Apoua Stewart, the Samoan international full back, was suspended for two years on 1 November 2006 after testing positive for the banned stimulant ephedrine. In doing so, he became the first Coventry player to fail a drug test. Stewart gave a positive sample after the game against Earth Titans at the Butts Park Arena on 9 September 2006. He admitted the offence when he appeared before a Rugby Football Union disciplinary panel at the Filton Holiday Inn Hotel in Bristol.

On 15 November 2006, the coach Mike Umaga, older brother of Tana Umaga, was also suspended following unspecified allegations. He resigned a fortnight later on 27 November 2006. Murray Henderson was appointed.

The following season, after a series of poor results, Coventry announced that Henderson would be moved within the club from 17 December 2007. Phil Maynard took over coaching responsibilities.

On 1 December 2009, it was reported that club owner Andrew Green had put the club into voluntary liquidation. It was later reported that this attempt had failed and that the club would instead go into administration. On 8 January 2010 it was announced that the club had come out of administration with the formation of a new company Coventry Rugby Ltd with investment from businessman Jon Bowles.

=== 2010–2016: National League One Rugby ===
The 2010–11 season saw the return of Phil Maynard, and although the club were relegated to National League 1, the management saw him as the man to start the new era at Coventry Rugby Club. A whole new squad was formed, alongside new coaching staff for the 2010–2011 with the aim of avoiding consecutive relegation's.
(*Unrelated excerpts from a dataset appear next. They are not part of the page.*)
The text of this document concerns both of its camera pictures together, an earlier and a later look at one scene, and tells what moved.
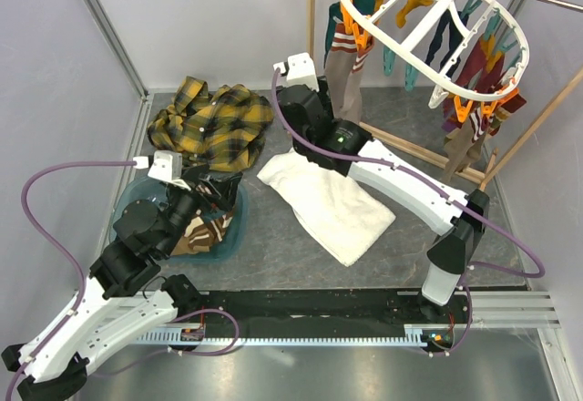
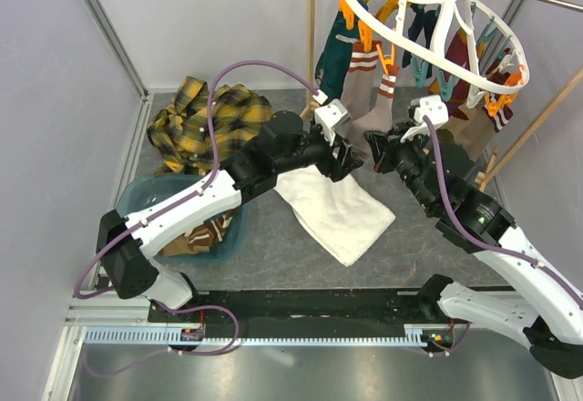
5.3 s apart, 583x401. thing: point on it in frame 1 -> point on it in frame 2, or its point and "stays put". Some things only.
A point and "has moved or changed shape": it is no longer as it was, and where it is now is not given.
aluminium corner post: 101,19 stays put
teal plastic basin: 147,190 stays put
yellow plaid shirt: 223,128 stays put
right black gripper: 324,96 -> 384,147
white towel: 339,218 stays put
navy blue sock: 455,35 -> 420,19
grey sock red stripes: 343,75 has moved or changed shape
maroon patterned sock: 482,69 -> 458,53
Although it was announced that the 2011–12 budget would be lower than that of the previous season, the starting squad for 2011–12 appeared to contain more players vying for first XV team football. Mid-Season, Peter Rossborough stepped aside for Jon Sharpe to become Club Chairman

The 2012–13 season ended with Coventry in 9th place in National League 1. Following this, for the start of the 2013–14 season, ex-Wales international lock Scott Morgan become head coach, while retaining a playing role.
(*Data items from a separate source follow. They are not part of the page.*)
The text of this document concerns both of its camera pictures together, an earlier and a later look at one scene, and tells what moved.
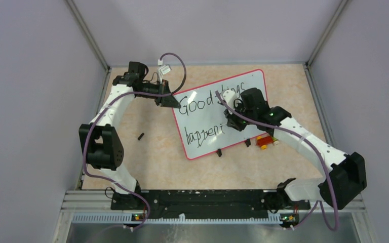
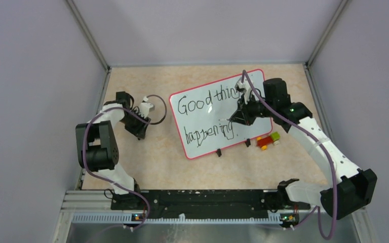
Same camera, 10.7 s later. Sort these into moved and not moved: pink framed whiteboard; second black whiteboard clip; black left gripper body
Moved: black left gripper body
Not moved: pink framed whiteboard; second black whiteboard clip
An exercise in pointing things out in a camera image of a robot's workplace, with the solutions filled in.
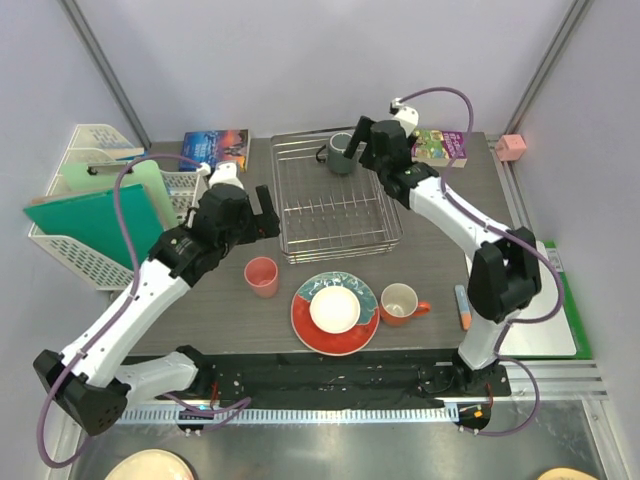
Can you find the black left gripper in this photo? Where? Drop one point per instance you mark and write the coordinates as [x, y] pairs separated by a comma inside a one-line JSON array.
[[267, 221]]

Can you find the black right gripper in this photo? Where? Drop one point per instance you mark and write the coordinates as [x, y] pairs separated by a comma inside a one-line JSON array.
[[361, 135]]

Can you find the grey mug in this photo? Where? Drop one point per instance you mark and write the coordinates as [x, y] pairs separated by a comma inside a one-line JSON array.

The following season, on 29 March 2014, Cliffie Hodgson broke the club's all-time point-scoring record, beating Steve Gough's record which had stood since the 1998–99 season. A 4th-placed finish was Coventry's most competitive season since being relegated into National League One. Inconsistent away form prevented them from truly challenging for promotion.
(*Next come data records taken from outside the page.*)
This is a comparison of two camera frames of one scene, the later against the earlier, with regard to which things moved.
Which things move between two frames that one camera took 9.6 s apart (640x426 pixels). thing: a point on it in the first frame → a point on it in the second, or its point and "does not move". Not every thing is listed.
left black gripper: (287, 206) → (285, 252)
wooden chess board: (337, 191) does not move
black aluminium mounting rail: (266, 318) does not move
During the 2014–15 season, on 24 January 2015, Coventry beat their previous wartime record for consecutive victories with a 32–22 home win over Cinderford. The winning run of 16 games ended with a 28–28 draw away at Richmond on 31 January 2015. The unbeaten run continued for another fortnight eventually reaching 18 games. It put the team in a position to challenge the league's only full-time professional side Ealing, who they'd beaten on the run, for the top spot before results tailed off. Coventry finished 3rd.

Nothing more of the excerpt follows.